Aim of the task | All the lines below should be set down exactly, with no picture carried into the copy.

Collected data |
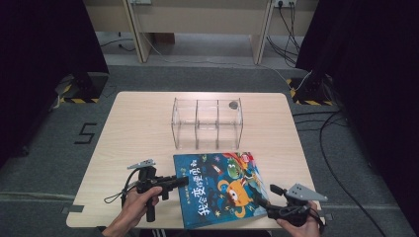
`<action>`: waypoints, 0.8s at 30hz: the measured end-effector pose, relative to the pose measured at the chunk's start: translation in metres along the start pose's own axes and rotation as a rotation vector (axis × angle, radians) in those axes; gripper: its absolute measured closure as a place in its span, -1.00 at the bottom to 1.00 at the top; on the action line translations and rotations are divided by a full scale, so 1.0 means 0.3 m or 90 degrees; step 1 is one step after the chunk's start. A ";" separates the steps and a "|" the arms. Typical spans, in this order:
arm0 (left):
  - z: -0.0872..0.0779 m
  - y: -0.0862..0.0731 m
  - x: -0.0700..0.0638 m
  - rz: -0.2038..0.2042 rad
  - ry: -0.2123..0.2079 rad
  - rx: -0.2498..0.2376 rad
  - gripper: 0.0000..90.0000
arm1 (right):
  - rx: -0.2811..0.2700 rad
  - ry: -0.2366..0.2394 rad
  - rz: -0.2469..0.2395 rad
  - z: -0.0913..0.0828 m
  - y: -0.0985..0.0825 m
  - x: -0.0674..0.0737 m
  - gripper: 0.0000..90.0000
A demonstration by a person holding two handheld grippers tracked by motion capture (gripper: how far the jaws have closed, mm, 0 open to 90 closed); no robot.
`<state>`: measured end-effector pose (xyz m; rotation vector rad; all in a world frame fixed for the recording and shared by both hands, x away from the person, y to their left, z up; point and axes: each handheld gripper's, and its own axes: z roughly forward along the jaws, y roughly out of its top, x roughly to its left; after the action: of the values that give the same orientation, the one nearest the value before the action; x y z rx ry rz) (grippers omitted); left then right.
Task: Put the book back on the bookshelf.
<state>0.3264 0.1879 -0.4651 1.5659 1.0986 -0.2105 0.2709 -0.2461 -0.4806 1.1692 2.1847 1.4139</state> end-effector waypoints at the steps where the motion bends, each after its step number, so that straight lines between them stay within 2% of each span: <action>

Response |
`<action>`: waypoints, 0.8s at 30hz: the measured end-effector pose, relative to the pose measured at the chunk's start: translation in metres along the start pose's own axes and rotation as a rotation vector (axis × angle, radians) in those axes; gripper: its absolute measured closure as a place in its span, -1.00 at the bottom to 1.00 at the top; on the action line translations and rotations are divided by a full scale, so 1.0 means 0.3 m or 90 degrees; step 1 is one step after the chunk's start. A ";" separates the steps and a "|" the arms. Typical spans, in this order:
arm0 (left):
  - z: -0.0872..0.0779 m
  - y: -0.0862..0.0731 m
  - x: -0.0700..0.0638 m
  - rz: -0.2038..0.2042 rad
  - ry: -0.2123..0.2079 rad
  - rx: -0.2498..0.2376 rad
  - gripper: 0.0000..90.0000
arm1 (right):
  - rx: -0.2811..0.2700 rad
  - ry: -0.2366..0.2394 rad
  - rz: -0.2469..0.2395 rad
  - z: -0.0913..0.0828 m
  - y: -0.0985..0.0825 m
  - x: -0.0674..0.0737 m
  - gripper: 0.0000..90.0000
A demonstration by a person holding two handheld grippers tracked by motion capture (gripper: how far the jaws have closed, mm, 0 open to 90 closed); no robot.
`<state>`: measured end-effector pose (xyz m; rotation vector rad; all in a world frame fixed for the recording and shared by both hands, x away from the person, y to their left, z up; point and axes: each handheld gripper's, and its own axes: z roughly forward along the jaws, y roughly out of its top, x roughly to its left; after the action: of the values that give the same orientation, the one nearest the value before the action; x y z rx ry rz) (grippers omitted); left then right.
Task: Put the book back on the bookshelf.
<state>0.3264 0.1879 -0.4651 1.5659 1.0986 -0.2105 0.2709 -0.2461 -0.4806 1.1692 2.1847 1.4139</state> end-effector waypoints at the steps where the motion bends, each after its step number, so that straight lines between them stay within 2% of each span: <action>

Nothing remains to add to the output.